What Features To Look For
If you are concerned about low levels of Carbon Monoxide, be sure to check the ratings on any device you are buying. Low level CO detectors are available, but only UL listed detectors are available in retail stores. No matter what detector you buy, you may want to consider these features:

" A display which shows the recent levels of CO
" A 110 volt hard-wired or plug in detector with battery
" A battery life indicator

Look for the life rating on the detector. All CO detectors have a life of 5-7 years after which they must be replaced. This is due to the life and sensitivity of the sensor. You should write the purchase date on your detector when you put it into service.

Prevention
The best way to deal with Carbon Monoxide is to avoid it in the first place.
" Never use a Propane or Kerosene heater inside
" Never use a generator in the house or in a garage
" Have your gas burning appliance checked annually
" Check furnace and clothes dryer flue for signs of damage or obstruction. Birds and squirrels are known for building nests, or hiding food in exhaust flues
" Never run your car in the garage with the door closed - even for a few minutes
" Replace your CO detector every 5-7 years

If you start feeling sick you should first move to fresh air and see if you feel better. Don't just assume you are getting a cold or flu and go to bed. If you feel better outside, you may have been exposed to Carbon Monoxide in the home.

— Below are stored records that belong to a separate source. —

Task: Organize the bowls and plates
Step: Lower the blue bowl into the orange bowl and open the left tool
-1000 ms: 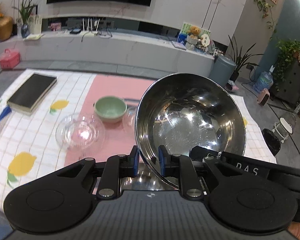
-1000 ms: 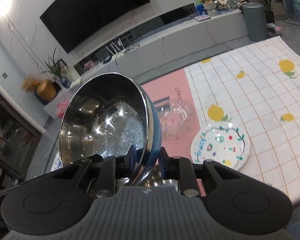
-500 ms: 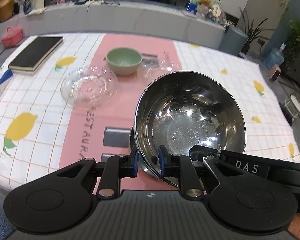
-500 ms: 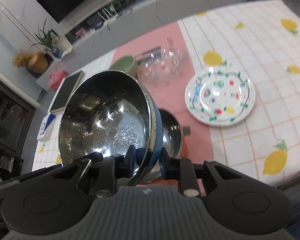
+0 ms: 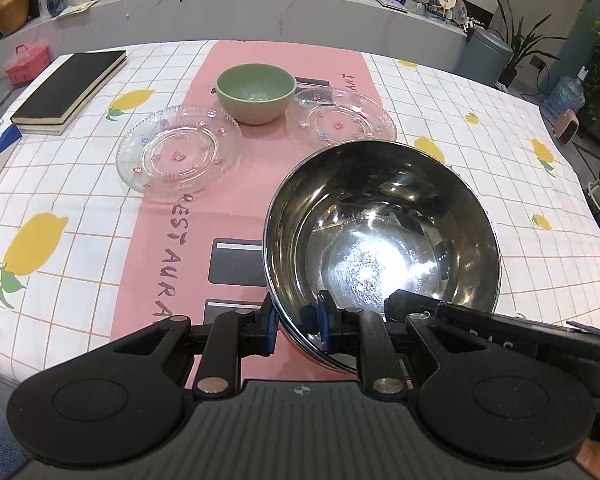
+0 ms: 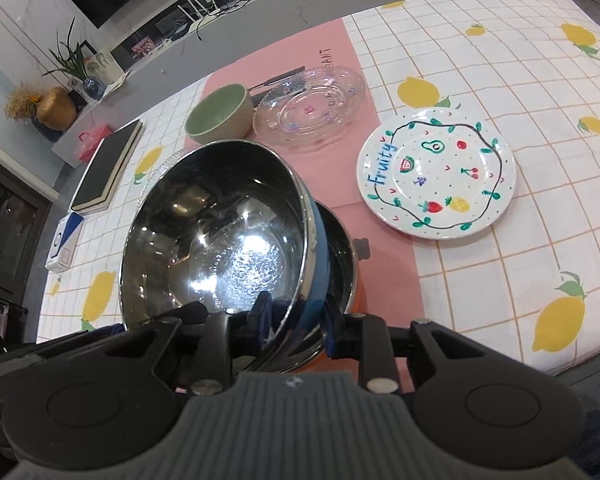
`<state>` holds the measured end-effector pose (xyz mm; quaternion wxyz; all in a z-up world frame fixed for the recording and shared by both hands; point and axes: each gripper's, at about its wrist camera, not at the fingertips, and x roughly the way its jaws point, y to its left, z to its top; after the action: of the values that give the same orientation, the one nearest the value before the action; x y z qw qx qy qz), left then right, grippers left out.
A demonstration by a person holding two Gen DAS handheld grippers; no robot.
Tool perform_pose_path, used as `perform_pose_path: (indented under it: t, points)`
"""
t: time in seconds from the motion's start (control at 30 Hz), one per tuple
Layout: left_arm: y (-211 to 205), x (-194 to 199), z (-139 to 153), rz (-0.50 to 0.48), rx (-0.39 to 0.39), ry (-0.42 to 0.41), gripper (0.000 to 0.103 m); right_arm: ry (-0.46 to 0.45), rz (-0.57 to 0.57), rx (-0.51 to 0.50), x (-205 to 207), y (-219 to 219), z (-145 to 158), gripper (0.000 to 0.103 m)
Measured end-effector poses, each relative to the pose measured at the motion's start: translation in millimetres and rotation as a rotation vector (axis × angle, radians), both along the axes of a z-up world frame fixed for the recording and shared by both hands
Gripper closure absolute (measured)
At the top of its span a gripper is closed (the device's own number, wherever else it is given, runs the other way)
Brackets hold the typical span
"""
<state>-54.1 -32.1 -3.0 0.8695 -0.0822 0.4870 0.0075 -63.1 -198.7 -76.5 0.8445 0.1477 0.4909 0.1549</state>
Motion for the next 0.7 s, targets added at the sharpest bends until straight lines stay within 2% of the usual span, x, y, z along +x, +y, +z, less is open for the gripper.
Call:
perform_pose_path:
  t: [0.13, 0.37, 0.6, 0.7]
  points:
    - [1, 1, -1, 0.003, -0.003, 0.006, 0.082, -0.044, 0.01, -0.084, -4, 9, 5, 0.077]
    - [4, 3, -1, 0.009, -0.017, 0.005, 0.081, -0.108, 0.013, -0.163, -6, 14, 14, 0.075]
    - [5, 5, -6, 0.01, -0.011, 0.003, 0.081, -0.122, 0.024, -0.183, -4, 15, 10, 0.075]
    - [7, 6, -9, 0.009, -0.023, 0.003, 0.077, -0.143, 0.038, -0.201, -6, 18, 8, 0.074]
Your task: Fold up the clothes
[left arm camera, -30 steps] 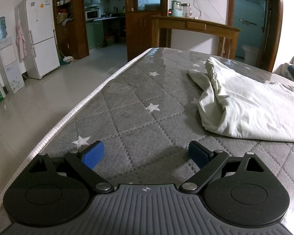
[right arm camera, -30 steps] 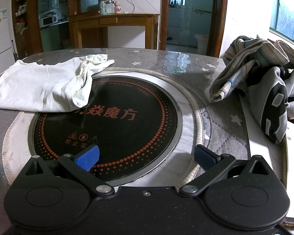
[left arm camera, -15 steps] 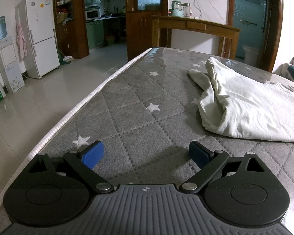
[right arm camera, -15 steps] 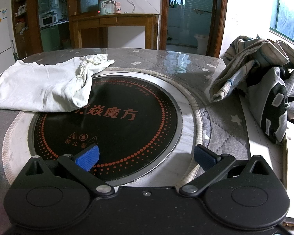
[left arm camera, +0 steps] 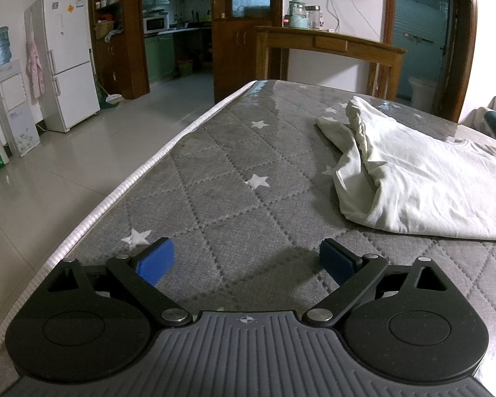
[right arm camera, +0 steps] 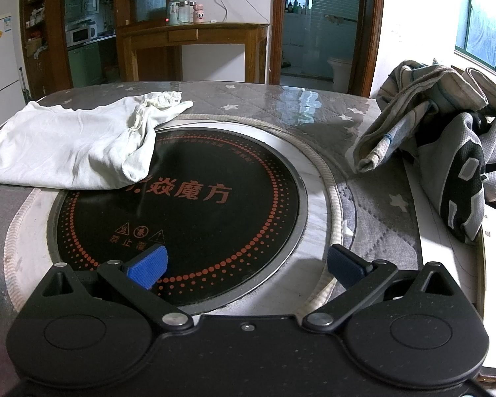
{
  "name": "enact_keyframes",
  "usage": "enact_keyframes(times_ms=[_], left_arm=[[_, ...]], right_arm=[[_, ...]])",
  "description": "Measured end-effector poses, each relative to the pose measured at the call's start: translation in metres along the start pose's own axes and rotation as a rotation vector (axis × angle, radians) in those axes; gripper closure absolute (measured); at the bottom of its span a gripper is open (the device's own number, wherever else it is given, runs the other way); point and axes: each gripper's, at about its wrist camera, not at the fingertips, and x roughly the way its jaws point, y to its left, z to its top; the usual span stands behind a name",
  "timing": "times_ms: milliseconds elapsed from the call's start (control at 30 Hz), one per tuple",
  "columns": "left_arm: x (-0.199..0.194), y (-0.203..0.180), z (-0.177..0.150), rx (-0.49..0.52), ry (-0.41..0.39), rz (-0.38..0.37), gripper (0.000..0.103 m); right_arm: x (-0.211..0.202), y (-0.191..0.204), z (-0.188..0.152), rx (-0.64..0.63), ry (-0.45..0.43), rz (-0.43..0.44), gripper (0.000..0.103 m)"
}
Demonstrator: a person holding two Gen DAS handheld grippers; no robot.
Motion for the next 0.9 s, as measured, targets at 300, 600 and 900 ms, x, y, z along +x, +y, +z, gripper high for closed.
enact_keyframes(times_ms=[300, 600, 900], left_arm=[[0.0002, 0.0003, 0.0000, -0.001, 0.001, 0.000, 0.007], [0.0011, 0.0009, -0.0001, -0.001, 0.000, -0.001, 0.006], [0.0017, 0.0008, -0.0005, 0.001, 0.002, -0.002, 0.005]], right_arm=[[0.0000, -0.0002, 0.0001, 0.000, 0.000, 0.000, 0.000], [0.0000, -0.0002, 0.0001, 0.000, 0.000, 0.000, 0.000], [0.0000, -0.0002, 0.0001, 0.000, 0.000, 0.000, 0.000]])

You should have your gas burning appliances checked annually by a company or utility that actually checks for CO levels. You can also visually look at your water heater and the flue (pictured above), furnace and clothes dryer flue for signs of damage or obstruction. Birds and squirrels are known for building nests or hiding food in exhaust flues. This can prevent proper drafting of exhaust gases and they can find their way into your home. If you have young children, older parents, or someone with health issues living in your house, you should consider getting a "Low-Level" CO detector. ALL SINGLE FAMILY residential dwelling units as of July 1, 2011 must have a CO detector, even those that are not being sold. All other dwelling units (multi-family, dormitories, hotels, motels, etc) must have CO detectors installed by January 1, 2013. Expect to see this new inspection item in your home inspection report. Home inspectors will be required to report on the presence or absence of a working Carbon Monoxide detector just like they report on Smoke Detectors, and water heater strapping. Home Buyers and Sellers will also see this new requirement on Transfer Disclosure Statements. In addition to Smoke Alarms and strapped water heaters, sellers will be required to disclose the presence or absence of a working Carbon Monoxide detector starting July 1, 2011.